Get n random documents from mongo using spark connector 10.1.1

60 views Asked by At

I have a collection of 1,000 documents on a standalone Mongo DB with an average document size of 1.04Mb. I am using mongo-spark connector v10.1.1 to read the data by using aggregate pipeline $sample as 120. “_id” is the default generated object id.

spark.read.format("mongodb").options(configMap).load().toJSON

The config map in the above code snippet is as follows:

(partitioner,com.mongodb.spark.sql.connector.read.partitioner.PaginateBySizePartitioner) (aggregation.pipeline,[{“$sample”: {“size”: 120}}]) (partitioner.options.partition.field,_id) (connection.uri,mongodb://x:x@localhost:27017/mydb.mydata?readPreference=primaryPreferred&authSource=admin&authMechanism=SCRAM-SHA-1) (partitioner.options.partition.size,64)

The result I am getting is as follows:

Results

Please help me understand this behavior.
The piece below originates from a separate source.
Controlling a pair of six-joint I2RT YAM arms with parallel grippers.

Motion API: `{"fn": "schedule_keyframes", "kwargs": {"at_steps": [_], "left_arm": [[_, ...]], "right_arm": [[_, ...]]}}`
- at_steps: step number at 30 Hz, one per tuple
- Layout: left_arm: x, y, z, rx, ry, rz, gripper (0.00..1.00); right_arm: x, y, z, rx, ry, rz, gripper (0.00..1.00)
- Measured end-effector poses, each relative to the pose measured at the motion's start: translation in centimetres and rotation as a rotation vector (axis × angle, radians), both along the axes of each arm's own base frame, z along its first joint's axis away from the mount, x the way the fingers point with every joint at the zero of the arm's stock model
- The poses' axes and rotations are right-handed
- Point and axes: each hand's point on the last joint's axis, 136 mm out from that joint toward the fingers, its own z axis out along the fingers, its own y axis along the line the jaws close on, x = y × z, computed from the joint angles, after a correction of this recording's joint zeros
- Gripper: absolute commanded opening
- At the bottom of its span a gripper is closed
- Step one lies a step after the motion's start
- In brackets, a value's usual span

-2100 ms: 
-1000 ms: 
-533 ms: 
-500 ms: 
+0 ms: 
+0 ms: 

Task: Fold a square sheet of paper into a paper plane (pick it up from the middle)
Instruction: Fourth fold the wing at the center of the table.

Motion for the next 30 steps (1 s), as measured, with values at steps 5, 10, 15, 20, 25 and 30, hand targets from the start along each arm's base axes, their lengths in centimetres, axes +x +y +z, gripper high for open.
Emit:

Why does the connector create 5-6 partitions every time in this case? How is it calculating or ending up with 5-6 partitions in this case? I was expecting two partitions to be created for 120 sample documents since per partition size is set to 64mb.

The actual problem is that I want to read 120 random documents here. But unfortunately, it applies $random per partition and the result count gets multiplied. Please suggest solution for this guys!

I tried fetching random data using $sample through spark connector. I need to understand why specifically 5/6 partitions are getting created?

0

There are 0 answers